TO DO:
Print out the data below in full, exactly as written.
[[ DATA SECTION open ]]
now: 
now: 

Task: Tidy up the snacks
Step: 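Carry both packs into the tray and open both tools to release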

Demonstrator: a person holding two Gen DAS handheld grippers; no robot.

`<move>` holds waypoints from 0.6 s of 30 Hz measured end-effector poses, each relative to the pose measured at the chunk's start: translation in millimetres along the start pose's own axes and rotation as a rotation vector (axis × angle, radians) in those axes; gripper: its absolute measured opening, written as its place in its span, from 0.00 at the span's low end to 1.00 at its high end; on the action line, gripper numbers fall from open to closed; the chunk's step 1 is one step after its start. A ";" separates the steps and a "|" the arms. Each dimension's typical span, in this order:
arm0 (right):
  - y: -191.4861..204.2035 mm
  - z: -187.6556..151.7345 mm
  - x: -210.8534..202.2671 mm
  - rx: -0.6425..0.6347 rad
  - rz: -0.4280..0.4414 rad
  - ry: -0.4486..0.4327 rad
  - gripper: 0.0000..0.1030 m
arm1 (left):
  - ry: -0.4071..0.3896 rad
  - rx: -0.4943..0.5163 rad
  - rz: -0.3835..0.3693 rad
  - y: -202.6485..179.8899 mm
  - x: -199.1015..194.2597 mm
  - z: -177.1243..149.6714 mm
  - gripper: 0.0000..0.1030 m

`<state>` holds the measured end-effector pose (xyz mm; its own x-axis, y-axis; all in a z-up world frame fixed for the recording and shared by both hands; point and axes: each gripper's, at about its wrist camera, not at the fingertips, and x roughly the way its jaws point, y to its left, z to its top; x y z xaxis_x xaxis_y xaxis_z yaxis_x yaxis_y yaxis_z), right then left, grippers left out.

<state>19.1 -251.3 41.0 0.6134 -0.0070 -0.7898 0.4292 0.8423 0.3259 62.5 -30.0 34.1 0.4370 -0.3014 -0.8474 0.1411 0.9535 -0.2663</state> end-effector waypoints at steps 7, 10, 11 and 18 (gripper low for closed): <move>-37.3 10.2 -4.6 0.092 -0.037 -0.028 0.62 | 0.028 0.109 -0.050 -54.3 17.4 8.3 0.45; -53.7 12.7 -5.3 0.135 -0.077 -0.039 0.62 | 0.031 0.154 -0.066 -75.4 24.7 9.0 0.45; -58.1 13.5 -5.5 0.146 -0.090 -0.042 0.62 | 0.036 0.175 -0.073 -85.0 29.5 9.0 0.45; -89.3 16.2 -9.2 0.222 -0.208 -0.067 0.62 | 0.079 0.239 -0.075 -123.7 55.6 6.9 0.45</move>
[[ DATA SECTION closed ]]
TASK RESULT:
now: 
now: 

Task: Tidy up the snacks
Step: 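Carry both packs into the tray and open both tools to release
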
Demonstrator: a person holding two Gen DAS handheld grippers; no robot.

`<move>` holds waypoints from 0.6 s of 30 Hz measured end-effector poses, each relative to the pose measured at the chunk's start: translation in millimetres along the start pose's own axes and rotation as a rotation vector (axis × angle, radians) in those axes; gripper: its absolute measured opening, written as its place in its span, from 0.00 at the span's low end to 1.00 at its high end; on the action line, gripper numbers fall from open to closed; the chunk's step 1 is one step after its start. A ";" separates the steps and a "|" the arms. Each dimension's typical span, in this order:
arm0 (right):
  - y: -191.4861..204.2035 mm
  - z: -187.6556..151.7345 mm
  - x: -210.8534..202.2671 mm
  - rx: -0.6425..0.6347 rad
  - rz: -0.4280..0.4414 rad
  - ry: -0.4486..0.4327 rad
  - gripper: 0.0000..0.1030 m
arm1 (left):
  - ry: -0.4071..0.3896 rad
  - rx: -0.4943..0.5163 rad
  - rz: -0.3835..0.3693 rad
  - y: -202.6485..179.8899 mm
  - x: -199.1015..194.2597 mm
  - z: -177.1243..149.6714 mm
  - gripper: 0.0000..0.1030 m

`<state>` holds the measured end-effector pose (xyz mm; its own x-axis, y-axis; all in a z-up world frame fixed for the recording and shared by both hands; point and axes: each gripper's, at about its wrist camera, not at the fingertips, and x roughly the way its jaws point, y to its left, z to its top; x y z xaxis_x xaxis_y xaxis_z yaxis_x yaxis_y yaxis_z), right then left, grippers left out.

<state>19.1 -251.3 41.0 0.6134 -0.0070 -0.7898 0.4292 0.8423 0.3259 62.5 -30.0 34.1 0.4370 -0.3014 -0.8474 0.1411 0.9535 -0.2663</state> end-effector waypoints at steps 7, 10, 11 and 18 (gripper low for closed): <move>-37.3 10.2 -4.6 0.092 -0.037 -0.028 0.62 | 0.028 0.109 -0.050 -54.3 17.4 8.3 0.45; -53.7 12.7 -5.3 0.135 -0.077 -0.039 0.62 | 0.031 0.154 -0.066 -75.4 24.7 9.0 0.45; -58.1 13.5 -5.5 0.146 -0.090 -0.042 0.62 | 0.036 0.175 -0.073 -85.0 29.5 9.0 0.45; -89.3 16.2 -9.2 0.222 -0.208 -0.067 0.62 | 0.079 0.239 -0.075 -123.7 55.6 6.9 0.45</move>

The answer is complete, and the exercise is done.